Mail On Sunday: "Britain's police chiefs are drawing up draconian rules under which the identities of people they arrest will be kept secret from the public. The move, which follows a recommendation by Lord Justice Leveson in his report into press standards, has been branded an attack on open justice and has led to comparisons with police states such as North Korea and Zimbabwe."

The Daily Mail in a leader: "Sweeping people off the street and secretly throwing them in a cell is the terrifying hallmark of totalitarian regimes – not mature democracies like Britain. However, the brutal truth is that, post-Leveson, such secrecy is becoming the norm in the state sector. Consider the Home Office edict – certain to deter officers from speaking to the Press – which says that senior police should record all their contacts with journalists in an official log. Or the plan to change the law to make it easier for police to seize confidential material given to reporters and force them to reveal the identity of whistleblowers."

Nick Cohen in The Observer: "The worst of it to my journalist's mind is that the British have not been able to tell their own stories without fear of retribution. Hugh Tomlinson QC, the chairman of Hacked Off, a malign organisation that dumb liberals think is on their side, fought for months to stop the public knowing that Fred Goodwin was having an affair at the very moment when his bank was hurtling toward ruin. The parliamentary commission on banking standards' report on the collapse of HBOS, just published, has many virtues. Its greatest is that parliamentary privilege – a right to free speech Parliament will not extend to the rest of us – allows the commission to speak without authoritarian lawyers and judges blacking out the detail."

Guardian readers' editor Chris Elliott in his Open door column: "Criticism of the Guardian's coverage of parts of the UK that are not England – even parts of England that are not London – is a constant theme in complaints to the office of the readers' editor, often fairly. As the evolution of devolution has continued, London-based reporters and editors have not always been quick to grasp the different roles and responsibilities of the constituent parts of the UK in the not so new order."

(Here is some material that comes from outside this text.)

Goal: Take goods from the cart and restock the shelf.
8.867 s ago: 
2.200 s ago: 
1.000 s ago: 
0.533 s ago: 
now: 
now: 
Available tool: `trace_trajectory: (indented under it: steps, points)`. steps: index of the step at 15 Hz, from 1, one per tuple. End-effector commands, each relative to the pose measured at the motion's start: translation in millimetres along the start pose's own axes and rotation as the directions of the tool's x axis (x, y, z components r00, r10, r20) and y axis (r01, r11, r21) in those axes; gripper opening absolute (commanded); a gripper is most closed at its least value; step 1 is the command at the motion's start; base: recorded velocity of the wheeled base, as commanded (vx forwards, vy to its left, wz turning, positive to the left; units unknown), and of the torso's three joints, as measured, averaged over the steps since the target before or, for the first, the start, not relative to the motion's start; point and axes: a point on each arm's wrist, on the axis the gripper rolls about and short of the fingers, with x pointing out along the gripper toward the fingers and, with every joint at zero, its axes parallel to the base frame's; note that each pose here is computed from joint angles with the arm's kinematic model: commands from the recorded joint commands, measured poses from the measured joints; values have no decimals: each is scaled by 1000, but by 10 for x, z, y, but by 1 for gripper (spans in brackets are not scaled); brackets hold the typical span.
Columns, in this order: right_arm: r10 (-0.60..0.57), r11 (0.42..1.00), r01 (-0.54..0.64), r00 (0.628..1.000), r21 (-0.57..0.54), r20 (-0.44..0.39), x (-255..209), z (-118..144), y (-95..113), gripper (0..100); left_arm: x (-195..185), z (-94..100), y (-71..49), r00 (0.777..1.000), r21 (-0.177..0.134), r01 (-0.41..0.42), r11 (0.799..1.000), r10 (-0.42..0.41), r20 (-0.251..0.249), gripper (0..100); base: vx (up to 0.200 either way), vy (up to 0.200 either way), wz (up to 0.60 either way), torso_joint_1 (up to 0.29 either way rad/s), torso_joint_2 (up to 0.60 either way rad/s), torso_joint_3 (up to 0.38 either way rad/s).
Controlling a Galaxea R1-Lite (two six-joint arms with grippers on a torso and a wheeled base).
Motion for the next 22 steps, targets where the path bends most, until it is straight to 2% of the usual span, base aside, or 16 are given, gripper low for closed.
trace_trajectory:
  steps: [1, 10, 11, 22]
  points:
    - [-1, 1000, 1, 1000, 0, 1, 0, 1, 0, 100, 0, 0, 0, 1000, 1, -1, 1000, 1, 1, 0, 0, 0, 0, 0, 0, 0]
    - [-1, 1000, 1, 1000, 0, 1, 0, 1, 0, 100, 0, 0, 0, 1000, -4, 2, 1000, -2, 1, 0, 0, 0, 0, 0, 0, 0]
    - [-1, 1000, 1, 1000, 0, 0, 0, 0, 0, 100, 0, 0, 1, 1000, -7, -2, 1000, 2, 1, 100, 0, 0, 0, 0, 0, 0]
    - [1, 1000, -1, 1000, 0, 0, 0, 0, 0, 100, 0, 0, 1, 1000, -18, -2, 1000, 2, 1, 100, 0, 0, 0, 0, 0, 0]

Boris Johnson in the New Statesman on how when he was editor of The Spectator he tried and failed to get Polly Toynbee to write for him: "At the end of a harrowing conversation, she said: 'You don’t understand. You think this is all some game, some debating forum for civilised adults. But this is serious. You are on one side and I am on the other.' Shortly afterwards, she vented a volcanic piece, accusing everyone at the Spectator of being effete, slimy, bullying creeps. The article was illustrated by a picture of Auberon Waugh as a human turd about to be flushed down the pan – and the poor chap had only just died."

Dan Hodges on his Telegraph blog: "I think the House of Commons assembled on Wednesday to honour a woman of conviction. And like it or not, a woman of conviction was what it got to see. Am I Glenda Jackson’s son? Yes, I am."

Telegraph editor Tony Gallagher in City University's XCity magazine: "We have been persistent critics of the Government. Not for nothing has David Cameron been heard referring to the 'fucking Telegraph'."